▸ **Task brief**
Check every line below for the word "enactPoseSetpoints" and copy each one that has it.

▸ **Collected data**
○ ○ ○

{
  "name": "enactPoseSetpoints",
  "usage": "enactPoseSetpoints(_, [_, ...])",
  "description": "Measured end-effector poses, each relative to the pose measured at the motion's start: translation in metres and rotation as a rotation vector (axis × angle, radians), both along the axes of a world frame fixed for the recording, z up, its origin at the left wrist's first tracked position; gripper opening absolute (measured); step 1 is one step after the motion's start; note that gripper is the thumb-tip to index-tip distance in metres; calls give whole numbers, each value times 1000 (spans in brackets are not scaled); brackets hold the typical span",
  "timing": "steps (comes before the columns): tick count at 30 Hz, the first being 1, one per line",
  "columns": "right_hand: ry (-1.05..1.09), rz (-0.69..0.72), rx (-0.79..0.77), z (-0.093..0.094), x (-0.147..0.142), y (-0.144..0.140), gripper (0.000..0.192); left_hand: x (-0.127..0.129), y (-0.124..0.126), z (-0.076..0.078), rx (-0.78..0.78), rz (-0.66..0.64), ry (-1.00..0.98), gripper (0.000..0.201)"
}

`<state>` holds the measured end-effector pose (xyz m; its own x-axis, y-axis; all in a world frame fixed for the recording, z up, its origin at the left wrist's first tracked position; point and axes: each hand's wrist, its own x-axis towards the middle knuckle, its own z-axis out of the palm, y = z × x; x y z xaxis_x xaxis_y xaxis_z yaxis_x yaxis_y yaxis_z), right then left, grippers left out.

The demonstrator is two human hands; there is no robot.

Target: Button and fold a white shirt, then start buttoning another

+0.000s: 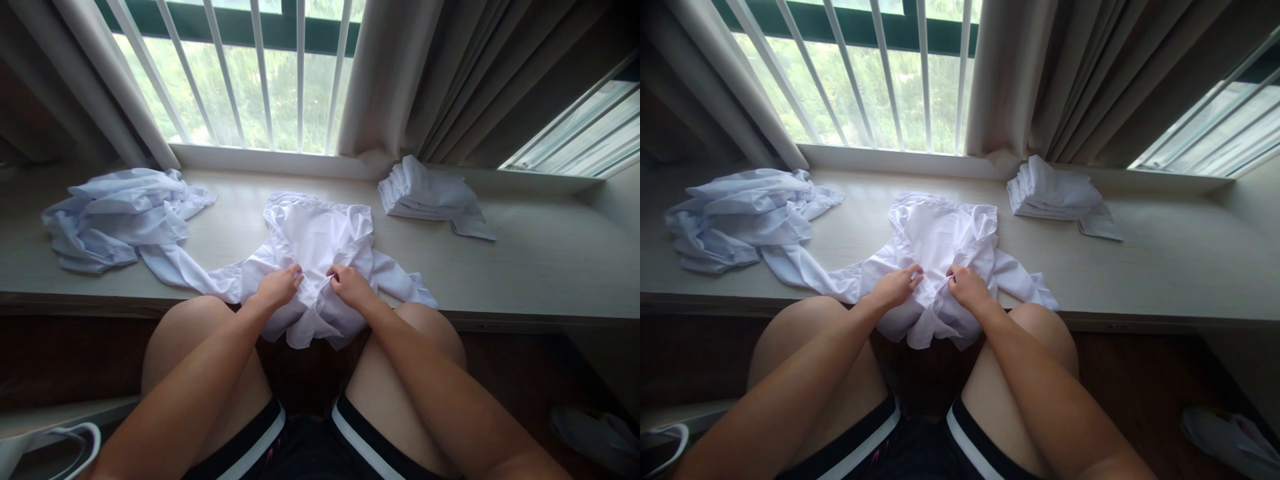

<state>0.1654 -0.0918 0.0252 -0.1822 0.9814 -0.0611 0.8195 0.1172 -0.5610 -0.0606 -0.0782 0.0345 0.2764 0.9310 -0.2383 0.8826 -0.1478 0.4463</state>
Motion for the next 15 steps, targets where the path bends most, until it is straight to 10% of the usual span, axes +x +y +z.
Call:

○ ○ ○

▸ **Completed task**
  "name": "enactPoseSetpoints",
  "usage": "enactPoseSetpoints(_, [_, ...])",

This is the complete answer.